## REQUIREMENT
Quote the records below word for word, please, from the very first line through the one that contains "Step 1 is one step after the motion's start", and nothing beyond it.
◆ ◆ ◆ ◆ ◆ ◆ ◆
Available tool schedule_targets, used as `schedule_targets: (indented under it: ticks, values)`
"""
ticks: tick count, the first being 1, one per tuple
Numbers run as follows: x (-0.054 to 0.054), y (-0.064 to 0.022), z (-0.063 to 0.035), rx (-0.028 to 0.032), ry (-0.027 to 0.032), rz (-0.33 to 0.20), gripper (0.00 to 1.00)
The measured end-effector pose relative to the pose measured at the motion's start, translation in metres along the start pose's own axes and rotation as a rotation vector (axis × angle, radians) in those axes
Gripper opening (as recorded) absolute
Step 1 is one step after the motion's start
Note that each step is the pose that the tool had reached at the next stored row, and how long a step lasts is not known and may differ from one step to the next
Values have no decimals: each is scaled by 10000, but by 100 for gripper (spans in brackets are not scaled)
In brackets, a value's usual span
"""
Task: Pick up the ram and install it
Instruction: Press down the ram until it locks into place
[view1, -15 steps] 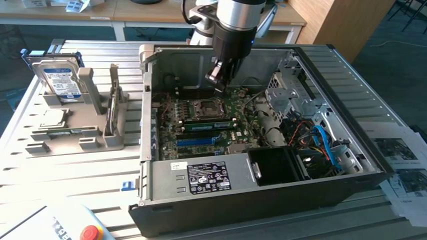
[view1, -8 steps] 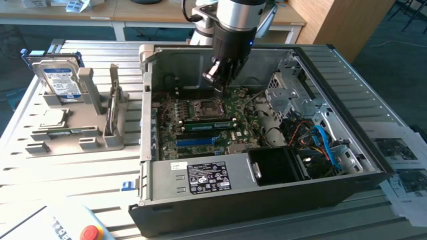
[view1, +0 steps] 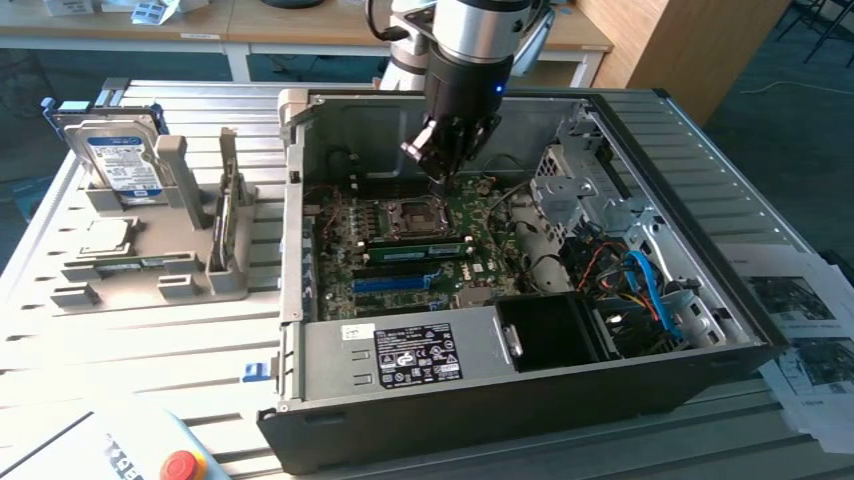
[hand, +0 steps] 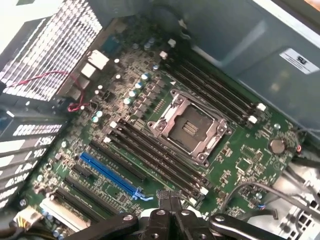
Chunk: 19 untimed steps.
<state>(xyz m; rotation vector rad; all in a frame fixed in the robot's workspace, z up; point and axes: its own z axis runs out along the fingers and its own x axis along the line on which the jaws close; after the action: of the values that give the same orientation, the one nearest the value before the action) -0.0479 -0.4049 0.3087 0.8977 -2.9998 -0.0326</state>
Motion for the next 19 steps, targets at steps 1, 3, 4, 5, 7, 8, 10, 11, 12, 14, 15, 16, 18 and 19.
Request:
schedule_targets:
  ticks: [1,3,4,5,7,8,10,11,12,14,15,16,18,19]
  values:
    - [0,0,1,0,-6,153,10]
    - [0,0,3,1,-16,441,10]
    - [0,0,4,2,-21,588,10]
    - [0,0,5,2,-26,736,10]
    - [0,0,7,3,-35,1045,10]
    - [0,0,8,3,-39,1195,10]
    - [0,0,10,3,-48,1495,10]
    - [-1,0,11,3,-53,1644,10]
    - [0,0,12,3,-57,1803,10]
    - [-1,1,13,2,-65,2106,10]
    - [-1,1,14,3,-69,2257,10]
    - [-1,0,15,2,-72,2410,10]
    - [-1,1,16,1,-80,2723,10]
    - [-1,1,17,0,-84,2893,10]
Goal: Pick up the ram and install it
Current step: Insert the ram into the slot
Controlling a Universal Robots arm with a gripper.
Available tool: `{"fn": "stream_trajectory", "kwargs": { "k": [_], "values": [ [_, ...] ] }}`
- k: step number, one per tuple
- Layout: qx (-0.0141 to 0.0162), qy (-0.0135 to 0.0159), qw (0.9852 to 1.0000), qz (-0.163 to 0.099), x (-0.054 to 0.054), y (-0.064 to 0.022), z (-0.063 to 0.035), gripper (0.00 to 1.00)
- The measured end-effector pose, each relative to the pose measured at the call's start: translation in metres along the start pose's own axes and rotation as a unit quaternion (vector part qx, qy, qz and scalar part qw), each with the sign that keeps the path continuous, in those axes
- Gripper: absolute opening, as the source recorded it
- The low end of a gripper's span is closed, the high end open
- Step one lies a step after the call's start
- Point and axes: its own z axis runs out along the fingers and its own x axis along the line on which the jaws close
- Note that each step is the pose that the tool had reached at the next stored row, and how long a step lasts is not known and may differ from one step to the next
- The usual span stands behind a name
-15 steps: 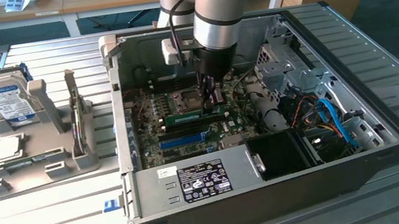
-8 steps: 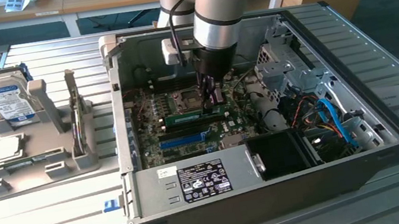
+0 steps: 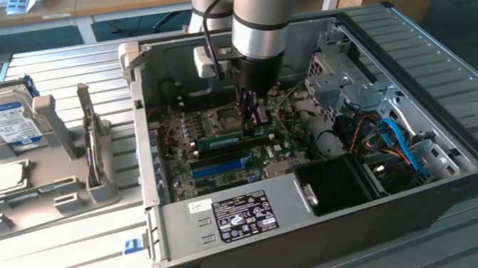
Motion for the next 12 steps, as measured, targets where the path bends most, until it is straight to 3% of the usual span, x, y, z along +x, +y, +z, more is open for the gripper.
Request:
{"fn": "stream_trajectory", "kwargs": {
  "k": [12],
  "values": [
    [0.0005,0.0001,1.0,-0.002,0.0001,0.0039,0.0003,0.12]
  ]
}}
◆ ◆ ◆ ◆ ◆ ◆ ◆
## EXERCISE RESPONSE
Available tool schedule_targets, used as `schedule_targets: (indented under it: ticks, values)`
"""
ticks: tick count, the first being 1, one per tuple
Numbers run as follows: x (-0.054 to 0.054), y (-0.064 to 0.022), z (-0.063 to 0.035), rx (-0.028 to 0.032), ry (-0.027 to 0.032), rz (-0.33 to 0.20), gripper (0.00 to 1.00)
The measured end-effector pose relative to the pose measured at the motion's start, translation in metres along the start pose's own axes and rotation as a rotation vector (axis × angle, radians) in those axes
Gripper opening (as recorded) absolute
Step 1 is one step after the motion's start

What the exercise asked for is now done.